Standard tests could miss subtle cognitive damage in ministroke patients, new study finds.
The findings, reported by Canadian researchers February 24 at the International Stroke Conference in San Antonio, Texas, suggest that after suffering the ministrokes many patients lose some ability to process abstract thoughts, reason things out and make quick calculations — what doctors call “executive function.”
While full-blown strokes cause a clear loss of cognitive function, most often due to a blood vessel blockage in the brain that shows up on an MRI or CT scan, ministrokes are caused by smaller obstructions. They result in more subtle deficits that are less likely to be detected by brain scans or even by patients themselves. Some scientists consider the term ministroke a misnomer, preferring the technical term transient ischemic attack, while others use the terms interchangeably.
The symptoms of a ministroke or a full-blown one might start out the same, with numbness in the face or extremities, confusion, vision problems, dizziness or headache.

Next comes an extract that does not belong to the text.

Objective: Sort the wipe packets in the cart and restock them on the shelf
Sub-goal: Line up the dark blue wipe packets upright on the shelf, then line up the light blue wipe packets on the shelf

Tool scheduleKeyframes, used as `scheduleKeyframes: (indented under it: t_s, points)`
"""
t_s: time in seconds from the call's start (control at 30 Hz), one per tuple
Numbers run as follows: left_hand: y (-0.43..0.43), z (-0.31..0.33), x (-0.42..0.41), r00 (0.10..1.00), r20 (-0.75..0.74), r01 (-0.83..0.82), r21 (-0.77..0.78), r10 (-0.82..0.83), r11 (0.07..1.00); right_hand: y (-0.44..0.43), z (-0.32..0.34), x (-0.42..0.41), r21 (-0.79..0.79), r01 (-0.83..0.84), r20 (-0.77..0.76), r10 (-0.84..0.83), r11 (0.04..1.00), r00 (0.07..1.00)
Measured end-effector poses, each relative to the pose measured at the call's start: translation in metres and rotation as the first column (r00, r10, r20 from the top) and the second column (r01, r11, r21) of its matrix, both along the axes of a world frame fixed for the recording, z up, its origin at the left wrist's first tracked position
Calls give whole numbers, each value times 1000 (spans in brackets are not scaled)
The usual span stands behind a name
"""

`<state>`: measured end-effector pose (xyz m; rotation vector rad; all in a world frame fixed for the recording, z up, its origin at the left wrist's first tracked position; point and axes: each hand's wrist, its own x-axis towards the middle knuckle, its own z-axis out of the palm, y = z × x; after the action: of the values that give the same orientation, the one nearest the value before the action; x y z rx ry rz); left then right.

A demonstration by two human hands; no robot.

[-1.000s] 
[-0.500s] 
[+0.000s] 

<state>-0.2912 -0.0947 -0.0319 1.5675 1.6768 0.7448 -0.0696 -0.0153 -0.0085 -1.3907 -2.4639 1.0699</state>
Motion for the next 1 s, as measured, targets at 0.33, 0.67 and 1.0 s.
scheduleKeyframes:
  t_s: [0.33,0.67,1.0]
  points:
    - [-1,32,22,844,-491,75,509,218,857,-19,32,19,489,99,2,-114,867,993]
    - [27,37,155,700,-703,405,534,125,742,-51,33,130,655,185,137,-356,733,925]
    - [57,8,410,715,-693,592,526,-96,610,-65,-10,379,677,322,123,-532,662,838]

But in a ministroke, these symptoms wane after minutes or hours.
In the new study, researchers tested 140 such patients in whom symptoms subsided within 24 hours, indicating they had ministrokes instead of full-blown ones. They gave the subjects a test of cognitive acuity that is routinely given to patients who show up at a clinic or hospital with signs of a stroke. Known as the Mini-Mental Status Exam, the test quickly gauges 30 cognitive functions including short-term recall, attention span, spatial recognition and executive function.